Developing our Management Bench Strength
Much has been made of the quality of Australian management over the years. I have spent many hours in factories around the world and believe that when it comes to small and medium enterprise, our businesses are, on average, no better or no worse managed than those in Europe, China or North America. However, there is room to improve. The complacency developed in the protected years of the 50’s, 60’s and 70’s still exists and too many businesses are satisfied to offer mediocre quality and second best service in the belief orders will always come. Manufacturing is a technology business and too many of our leaders in manufacturing companies, both large and small, lack technology qualifications. That said, having more engineers in leadership positions is not the only answer. When I closely observe successful European companies, I see that brilliant marketing is often core to their success. These businesses are fascinated by their customers, not by their own factories.
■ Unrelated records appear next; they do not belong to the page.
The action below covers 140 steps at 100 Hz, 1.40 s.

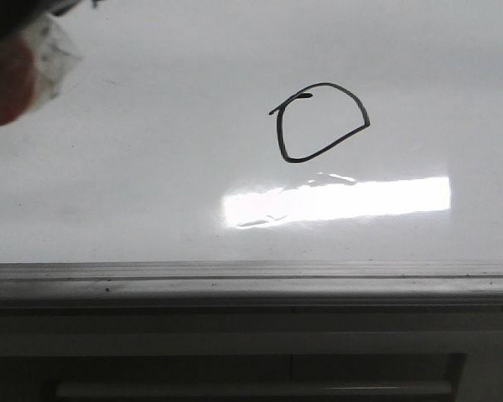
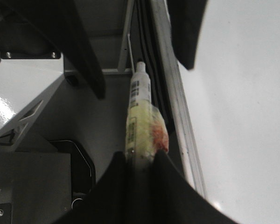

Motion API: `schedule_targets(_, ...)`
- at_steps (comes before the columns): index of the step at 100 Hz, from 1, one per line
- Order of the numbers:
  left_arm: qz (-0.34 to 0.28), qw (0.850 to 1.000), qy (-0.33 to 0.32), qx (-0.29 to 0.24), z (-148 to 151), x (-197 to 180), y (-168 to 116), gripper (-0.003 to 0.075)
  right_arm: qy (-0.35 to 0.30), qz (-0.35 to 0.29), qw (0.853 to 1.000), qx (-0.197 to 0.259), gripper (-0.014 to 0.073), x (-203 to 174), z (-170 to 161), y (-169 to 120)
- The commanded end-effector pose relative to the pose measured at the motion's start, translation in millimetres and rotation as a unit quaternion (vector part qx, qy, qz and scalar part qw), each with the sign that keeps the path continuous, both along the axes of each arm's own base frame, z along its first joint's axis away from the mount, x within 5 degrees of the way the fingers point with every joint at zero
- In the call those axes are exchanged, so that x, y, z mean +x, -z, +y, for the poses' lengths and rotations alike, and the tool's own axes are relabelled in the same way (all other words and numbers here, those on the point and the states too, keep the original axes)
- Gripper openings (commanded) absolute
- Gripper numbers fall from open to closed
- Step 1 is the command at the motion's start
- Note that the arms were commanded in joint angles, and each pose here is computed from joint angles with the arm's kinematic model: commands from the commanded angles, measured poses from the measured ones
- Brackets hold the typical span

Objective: Write number 0 on whiteboard

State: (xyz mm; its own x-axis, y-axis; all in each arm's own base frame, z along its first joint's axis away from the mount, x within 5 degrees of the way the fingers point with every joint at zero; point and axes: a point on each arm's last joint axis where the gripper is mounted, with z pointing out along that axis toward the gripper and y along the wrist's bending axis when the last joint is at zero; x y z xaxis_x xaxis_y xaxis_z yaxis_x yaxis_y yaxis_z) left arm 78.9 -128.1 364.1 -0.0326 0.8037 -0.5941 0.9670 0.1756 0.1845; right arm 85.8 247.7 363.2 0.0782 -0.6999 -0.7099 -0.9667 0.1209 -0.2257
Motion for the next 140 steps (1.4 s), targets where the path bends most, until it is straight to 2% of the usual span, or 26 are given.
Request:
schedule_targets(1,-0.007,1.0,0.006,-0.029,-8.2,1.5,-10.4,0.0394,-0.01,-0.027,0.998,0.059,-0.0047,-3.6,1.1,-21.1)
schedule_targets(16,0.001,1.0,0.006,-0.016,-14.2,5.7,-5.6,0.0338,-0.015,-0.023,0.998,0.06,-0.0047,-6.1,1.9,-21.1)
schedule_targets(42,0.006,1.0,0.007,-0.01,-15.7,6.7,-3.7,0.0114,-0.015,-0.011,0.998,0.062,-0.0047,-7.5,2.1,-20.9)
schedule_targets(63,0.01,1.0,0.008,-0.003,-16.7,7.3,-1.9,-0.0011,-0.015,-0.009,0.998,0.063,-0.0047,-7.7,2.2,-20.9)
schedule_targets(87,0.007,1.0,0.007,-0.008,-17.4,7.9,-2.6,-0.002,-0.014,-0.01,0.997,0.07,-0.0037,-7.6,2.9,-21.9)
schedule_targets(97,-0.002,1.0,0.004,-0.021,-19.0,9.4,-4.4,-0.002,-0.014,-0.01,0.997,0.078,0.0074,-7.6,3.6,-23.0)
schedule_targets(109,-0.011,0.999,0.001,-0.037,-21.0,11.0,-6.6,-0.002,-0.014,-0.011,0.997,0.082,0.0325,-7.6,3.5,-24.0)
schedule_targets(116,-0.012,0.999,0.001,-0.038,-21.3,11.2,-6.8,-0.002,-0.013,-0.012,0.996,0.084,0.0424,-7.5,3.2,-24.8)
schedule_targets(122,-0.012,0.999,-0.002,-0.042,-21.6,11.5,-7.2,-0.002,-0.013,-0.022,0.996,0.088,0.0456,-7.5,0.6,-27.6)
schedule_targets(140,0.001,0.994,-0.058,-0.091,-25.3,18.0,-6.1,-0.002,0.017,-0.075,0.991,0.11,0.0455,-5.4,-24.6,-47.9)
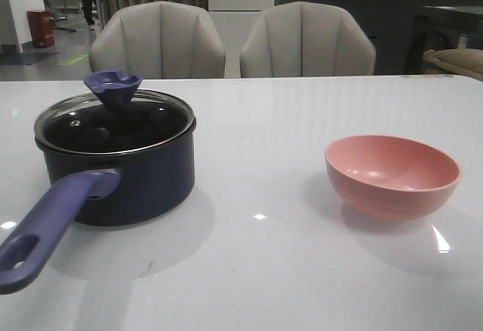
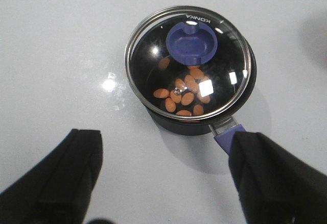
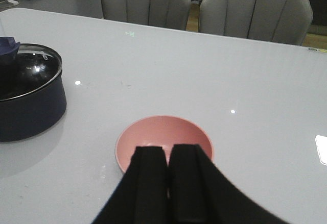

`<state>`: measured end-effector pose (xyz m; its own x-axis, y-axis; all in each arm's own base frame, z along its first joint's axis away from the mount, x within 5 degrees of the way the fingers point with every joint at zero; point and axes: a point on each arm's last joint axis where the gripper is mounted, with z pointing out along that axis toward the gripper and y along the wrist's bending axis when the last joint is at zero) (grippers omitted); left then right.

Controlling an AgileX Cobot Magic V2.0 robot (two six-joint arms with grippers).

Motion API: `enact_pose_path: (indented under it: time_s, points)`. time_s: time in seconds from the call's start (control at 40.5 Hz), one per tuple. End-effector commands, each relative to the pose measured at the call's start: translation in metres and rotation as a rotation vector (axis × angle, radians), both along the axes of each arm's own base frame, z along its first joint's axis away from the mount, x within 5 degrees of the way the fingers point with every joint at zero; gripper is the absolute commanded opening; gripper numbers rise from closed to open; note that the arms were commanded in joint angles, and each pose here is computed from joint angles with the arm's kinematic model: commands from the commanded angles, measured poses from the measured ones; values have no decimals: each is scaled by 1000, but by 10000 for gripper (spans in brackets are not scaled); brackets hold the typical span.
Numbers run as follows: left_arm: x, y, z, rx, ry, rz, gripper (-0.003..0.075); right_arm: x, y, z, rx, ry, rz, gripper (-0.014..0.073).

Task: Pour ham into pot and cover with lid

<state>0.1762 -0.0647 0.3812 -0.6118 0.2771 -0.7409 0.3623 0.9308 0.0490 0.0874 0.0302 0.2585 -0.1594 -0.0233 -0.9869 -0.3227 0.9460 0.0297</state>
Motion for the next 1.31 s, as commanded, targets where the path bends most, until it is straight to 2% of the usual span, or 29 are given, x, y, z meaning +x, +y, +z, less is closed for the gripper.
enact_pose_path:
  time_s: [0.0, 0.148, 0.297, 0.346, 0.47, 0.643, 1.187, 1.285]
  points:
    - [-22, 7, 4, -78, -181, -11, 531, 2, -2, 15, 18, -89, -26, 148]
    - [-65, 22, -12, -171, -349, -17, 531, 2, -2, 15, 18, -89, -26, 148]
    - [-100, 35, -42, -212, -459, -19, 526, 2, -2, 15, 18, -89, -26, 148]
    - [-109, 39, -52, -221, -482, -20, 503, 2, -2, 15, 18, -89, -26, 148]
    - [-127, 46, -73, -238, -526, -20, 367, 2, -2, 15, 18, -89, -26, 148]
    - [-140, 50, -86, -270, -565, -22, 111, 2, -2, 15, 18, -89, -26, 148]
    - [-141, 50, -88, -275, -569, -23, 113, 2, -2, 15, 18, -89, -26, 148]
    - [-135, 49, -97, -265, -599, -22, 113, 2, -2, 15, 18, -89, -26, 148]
A lot of management focus is placed on our SMEs, but I think they are less of a problem than the management of Australian big business. Many of our largest manufacturing and service businesses are monopolies or oligopolies. These businesses are focused on retaining their market share rather than innovating and really competing. As a result, their managers are often good cost cutters, but not entrepreneurs or innovators. This explains why these businesses have performed so poorly when they have attempted to compete overseas. In Australia more aggressive anti-trust action to break up some of these oligopolies and opening some of these upstream markets to more competition could benefit the whole manufacturing sector.
A Positive Future
Until the arrival of the pandemic, the past three years have been good for Australian manufacturing. Despite the closure of Automotive assembly, manufacturing was the largest contributor to full time jobs growth of Australia in 2018. All this has been turned upside down in four short weeks with the Covid 19 pandemic. However, on the other side of this disaster, lays a potential world, where manufacturing is once more seen as a growing and essential industry for Australia. The opportunity is here – it will be up to leaders in manufacturing and government to seize that opportunity.
The challenge is to learn from the lessons of the past and ensure that manufacturing in Australia is as good or better than any in the world and can truly compete and thrive on a global stage.